Input data START
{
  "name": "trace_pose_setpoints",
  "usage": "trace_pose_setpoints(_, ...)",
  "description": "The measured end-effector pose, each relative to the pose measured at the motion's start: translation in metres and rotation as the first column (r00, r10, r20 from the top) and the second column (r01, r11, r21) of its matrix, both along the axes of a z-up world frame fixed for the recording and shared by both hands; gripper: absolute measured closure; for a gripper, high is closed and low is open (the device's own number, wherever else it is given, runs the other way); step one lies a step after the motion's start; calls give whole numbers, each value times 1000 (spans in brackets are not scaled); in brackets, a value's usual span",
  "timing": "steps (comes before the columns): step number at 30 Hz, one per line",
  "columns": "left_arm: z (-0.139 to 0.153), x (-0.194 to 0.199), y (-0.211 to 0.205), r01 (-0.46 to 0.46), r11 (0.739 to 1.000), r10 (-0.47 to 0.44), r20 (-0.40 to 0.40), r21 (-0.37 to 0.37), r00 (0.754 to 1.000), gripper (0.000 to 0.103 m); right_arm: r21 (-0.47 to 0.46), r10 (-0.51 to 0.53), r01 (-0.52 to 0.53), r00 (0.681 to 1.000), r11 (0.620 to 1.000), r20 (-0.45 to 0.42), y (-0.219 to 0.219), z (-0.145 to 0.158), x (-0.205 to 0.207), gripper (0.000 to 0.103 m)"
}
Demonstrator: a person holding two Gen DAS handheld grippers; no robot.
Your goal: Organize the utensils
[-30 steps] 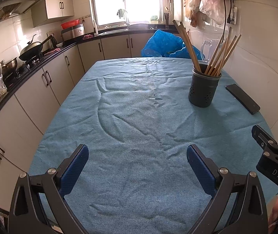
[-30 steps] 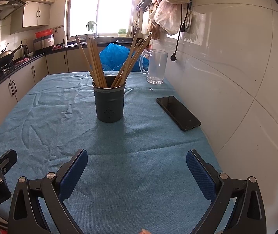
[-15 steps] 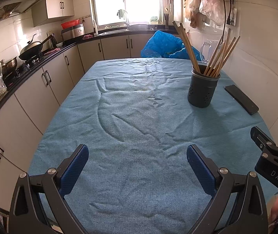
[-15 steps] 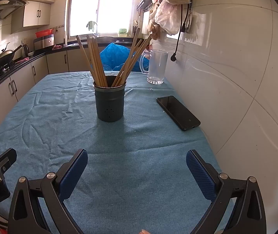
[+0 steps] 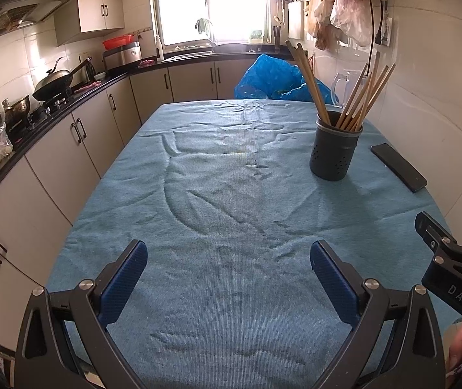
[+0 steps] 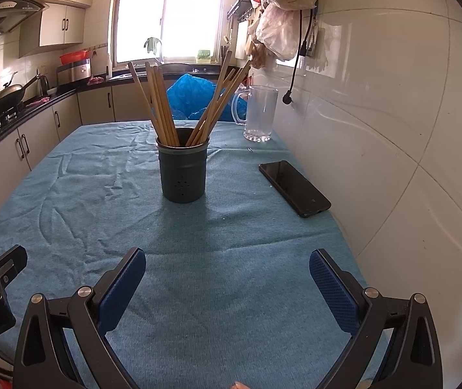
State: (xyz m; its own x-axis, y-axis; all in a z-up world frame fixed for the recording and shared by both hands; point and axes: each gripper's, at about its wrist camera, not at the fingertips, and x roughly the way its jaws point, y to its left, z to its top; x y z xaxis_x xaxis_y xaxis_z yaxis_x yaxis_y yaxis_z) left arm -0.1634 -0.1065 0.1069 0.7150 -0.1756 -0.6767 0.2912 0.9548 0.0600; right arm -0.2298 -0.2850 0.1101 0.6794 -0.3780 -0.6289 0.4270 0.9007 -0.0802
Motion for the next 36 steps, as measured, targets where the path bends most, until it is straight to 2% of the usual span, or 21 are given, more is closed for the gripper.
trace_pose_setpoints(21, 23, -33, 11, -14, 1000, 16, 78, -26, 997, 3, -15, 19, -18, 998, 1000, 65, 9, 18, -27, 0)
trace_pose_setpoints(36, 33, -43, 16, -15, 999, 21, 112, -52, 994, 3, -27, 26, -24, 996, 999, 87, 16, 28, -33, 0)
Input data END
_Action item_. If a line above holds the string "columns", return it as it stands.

_Output for this task_.
  "timing": "steps (comes before the columns): step number at 30 Hz, one per line",
  "columns": "left_arm: z (-0.139 to 0.153), x (-0.194 to 0.199), y (-0.211 to 0.205), r01 (-0.46 to 0.46), r11 (0.739 to 1.000), r10 (-0.47 to 0.44), r20 (-0.40 to 0.40), r21 (-0.37 to 0.37), r00 (0.754 to 1.000), gripper (0.000 to 0.103 m); right_arm: r21 (-0.47 to 0.46), r10 (-0.51 to 0.53), r01 (-0.52 to 0.53), r00 (0.681 to 1.000), r11 (0.620 to 1.000), r20 (-0.45 to 0.42), y (-0.219 to 0.219), z (-0.145 to 0.158), x (-0.205 to 0.207), gripper (0.000 to 0.103 m)"

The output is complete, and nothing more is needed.